Assignment: Please output the whole listing below exactly as it is.

Extracted entries:
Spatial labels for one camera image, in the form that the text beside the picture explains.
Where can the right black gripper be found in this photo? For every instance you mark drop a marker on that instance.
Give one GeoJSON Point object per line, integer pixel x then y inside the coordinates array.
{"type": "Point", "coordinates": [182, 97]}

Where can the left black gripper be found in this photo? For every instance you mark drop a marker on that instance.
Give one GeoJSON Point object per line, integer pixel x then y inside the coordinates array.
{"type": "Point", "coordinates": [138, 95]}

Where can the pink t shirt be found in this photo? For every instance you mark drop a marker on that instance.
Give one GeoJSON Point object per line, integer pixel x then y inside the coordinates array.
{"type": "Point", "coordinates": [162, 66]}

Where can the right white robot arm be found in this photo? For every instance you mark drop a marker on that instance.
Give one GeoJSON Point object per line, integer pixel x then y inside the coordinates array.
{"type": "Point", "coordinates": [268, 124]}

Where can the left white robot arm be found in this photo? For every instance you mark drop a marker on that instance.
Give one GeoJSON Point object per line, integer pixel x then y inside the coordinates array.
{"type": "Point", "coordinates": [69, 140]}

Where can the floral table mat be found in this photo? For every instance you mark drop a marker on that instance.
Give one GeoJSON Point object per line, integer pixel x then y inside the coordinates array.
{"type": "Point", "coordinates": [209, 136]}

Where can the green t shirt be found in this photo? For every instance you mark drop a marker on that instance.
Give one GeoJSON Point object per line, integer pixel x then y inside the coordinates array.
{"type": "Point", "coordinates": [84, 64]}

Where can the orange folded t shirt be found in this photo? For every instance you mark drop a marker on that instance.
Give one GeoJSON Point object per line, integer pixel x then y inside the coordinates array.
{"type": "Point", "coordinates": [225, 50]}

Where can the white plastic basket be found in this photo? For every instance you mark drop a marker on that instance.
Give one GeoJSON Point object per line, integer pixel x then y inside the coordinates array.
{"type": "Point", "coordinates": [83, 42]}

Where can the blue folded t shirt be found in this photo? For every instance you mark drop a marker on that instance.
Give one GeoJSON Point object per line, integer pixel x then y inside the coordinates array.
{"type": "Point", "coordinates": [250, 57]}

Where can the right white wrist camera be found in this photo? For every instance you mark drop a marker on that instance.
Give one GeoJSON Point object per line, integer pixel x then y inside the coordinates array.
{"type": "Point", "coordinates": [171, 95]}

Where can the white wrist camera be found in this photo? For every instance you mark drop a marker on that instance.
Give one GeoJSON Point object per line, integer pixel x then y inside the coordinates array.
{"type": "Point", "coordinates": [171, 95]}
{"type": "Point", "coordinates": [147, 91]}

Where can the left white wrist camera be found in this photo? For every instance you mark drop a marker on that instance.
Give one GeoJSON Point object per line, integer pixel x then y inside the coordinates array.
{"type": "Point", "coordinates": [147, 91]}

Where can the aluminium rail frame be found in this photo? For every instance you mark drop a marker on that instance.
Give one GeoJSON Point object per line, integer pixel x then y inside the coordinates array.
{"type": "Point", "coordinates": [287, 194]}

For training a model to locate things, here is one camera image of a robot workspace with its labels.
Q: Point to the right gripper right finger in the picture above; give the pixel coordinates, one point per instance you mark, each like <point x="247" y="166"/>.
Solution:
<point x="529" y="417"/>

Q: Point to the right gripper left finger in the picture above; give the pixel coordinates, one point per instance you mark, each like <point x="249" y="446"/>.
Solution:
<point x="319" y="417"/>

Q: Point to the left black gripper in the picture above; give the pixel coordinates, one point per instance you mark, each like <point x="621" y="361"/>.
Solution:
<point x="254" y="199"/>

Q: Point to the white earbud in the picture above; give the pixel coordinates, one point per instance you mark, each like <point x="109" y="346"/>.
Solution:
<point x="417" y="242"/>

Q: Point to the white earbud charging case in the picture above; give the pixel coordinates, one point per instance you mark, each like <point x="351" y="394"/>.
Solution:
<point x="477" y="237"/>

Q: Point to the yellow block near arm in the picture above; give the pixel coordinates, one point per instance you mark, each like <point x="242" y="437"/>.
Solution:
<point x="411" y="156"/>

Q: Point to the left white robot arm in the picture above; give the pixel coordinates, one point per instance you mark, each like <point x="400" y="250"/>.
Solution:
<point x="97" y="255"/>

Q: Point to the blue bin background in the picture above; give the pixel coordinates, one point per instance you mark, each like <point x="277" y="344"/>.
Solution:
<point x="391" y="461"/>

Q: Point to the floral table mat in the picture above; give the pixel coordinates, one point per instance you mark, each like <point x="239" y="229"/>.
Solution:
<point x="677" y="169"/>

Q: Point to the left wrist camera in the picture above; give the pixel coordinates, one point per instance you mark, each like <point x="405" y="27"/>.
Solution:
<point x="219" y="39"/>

Result of this task:
Spatial labels for one camera image, in the form that the text beside the picture explains.
Where can the right black gripper be found in this photo? For every instance you mark drop a marker on that instance.
Give one GeoJSON Point object per line, integer pixel x then y inside the coordinates array.
{"type": "Point", "coordinates": [182, 97]}

Where can the left black gripper be found in this photo? For every instance you mark drop a marker on that instance.
Give one GeoJSON Point object per line, integer pixel x then y inside the coordinates array.
{"type": "Point", "coordinates": [138, 95]}

Where can the pink t shirt be found in this photo? For every instance you mark drop a marker on that instance.
Give one GeoJSON Point object per line, integer pixel x then y inside the coordinates array.
{"type": "Point", "coordinates": [162, 66]}

Where can the right white robot arm be found in this photo? For every instance you mark drop a marker on that instance.
Give one GeoJSON Point object per line, integer pixel x then y inside the coordinates array.
{"type": "Point", "coordinates": [268, 124]}

Where can the left white robot arm be found in this photo? For every instance you mark drop a marker on that instance.
Give one GeoJSON Point object per line, integer pixel x then y inside the coordinates array.
{"type": "Point", "coordinates": [69, 140]}

Where can the floral table mat be found in this photo? For every instance you mark drop a marker on that instance.
Give one GeoJSON Point object per line, integer pixel x then y inside the coordinates array.
{"type": "Point", "coordinates": [209, 136]}

Where can the green t shirt be found in this photo? For every instance you mark drop a marker on that instance.
Give one GeoJSON Point object per line, integer pixel x then y inside the coordinates array.
{"type": "Point", "coordinates": [84, 64]}

Where can the orange folded t shirt be found in this photo? For every instance you mark drop a marker on that instance.
Give one GeoJSON Point object per line, integer pixel x then y inside the coordinates array.
{"type": "Point", "coordinates": [225, 50]}

Where can the white plastic basket be found in this photo? For every instance you mark drop a marker on that instance.
Give one GeoJSON Point object per line, integer pixel x then y inside the coordinates array.
{"type": "Point", "coordinates": [83, 42]}

Where can the blue folded t shirt be found in this photo? For every instance you mark drop a marker on that instance.
Give one GeoJSON Point object per line, integer pixel x then y inside the coordinates array.
{"type": "Point", "coordinates": [250, 57]}

Where can the right white wrist camera be found in this photo? For every instance you mark drop a marker on that instance.
Give one GeoJSON Point object per line, integer pixel x then y inside the coordinates array.
{"type": "Point", "coordinates": [171, 95]}

Where can the white wrist camera be found in this photo? For every instance you mark drop a marker on that instance.
Give one GeoJSON Point object per line, integer pixel x then y inside the coordinates array.
{"type": "Point", "coordinates": [171, 95]}
{"type": "Point", "coordinates": [147, 91]}

Where can the left white wrist camera be found in this photo? For every instance you mark drop a marker on that instance.
Give one GeoJSON Point object per line, integer pixel x then y inside the coordinates array.
{"type": "Point", "coordinates": [147, 91]}

Where can the aluminium rail frame be found in this photo? For every instance you mark drop a marker on that instance.
Give one GeoJSON Point object per line, integer pixel x then y inside the coordinates array.
{"type": "Point", "coordinates": [287, 194]}

For training a model to locate things, here is one camera image of a robot workspace with its labels.
Q: Point to the right gripper right finger in the picture above; give the pixel coordinates, one point per instance you mark, each like <point x="247" y="166"/>.
Solution:
<point x="529" y="417"/>

Q: Point to the right gripper left finger in the picture above; give the pixel coordinates, one point per instance you mark, each like <point x="249" y="446"/>.
Solution:
<point x="319" y="417"/>

Q: Point to the left black gripper in the picture above; give the pixel coordinates, one point per instance you mark, each like <point x="621" y="361"/>.
Solution:
<point x="254" y="199"/>

Q: Point to the white earbud in the picture above; give the pixel coordinates, one point per instance you mark, each like <point x="109" y="346"/>.
Solution:
<point x="417" y="242"/>

Q: Point to the white earbud charging case in the picture above; give the pixel coordinates, one point per instance you mark, each like <point x="351" y="394"/>.
Solution:
<point x="477" y="237"/>

Q: Point to the yellow block near arm in the picture above; give the pixel coordinates, one point per instance you mark, each like <point x="242" y="437"/>.
Solution:
<point x="411" y="156"/>

Q: Point to the left white robot arm in the picture above; give the pixel coordinates, one point per instance you mark, each like <point x="400" y="250"/>.
Solution:
<point x="97" y="255"/>

Q: Point to the blue bin background in the picture above; give the pixel coordinates, one point per instance you mark, each like <point x="277" y="344"/>.
Solution:
<point x="391" y="461"/>

Q: Point to the floral table mat in the picture above; give the pixel coordinates, one point per instance you mark, each like <point x="239" y="229"/>.
Solution:
<point x="677" y="169"/>

Q: Point to the left wrist camera in the picture above; give the pixel coordinates, one point per instance you mark, each like <point x="405" y="27"/>.
Solution:
<point x="219" y="39"/>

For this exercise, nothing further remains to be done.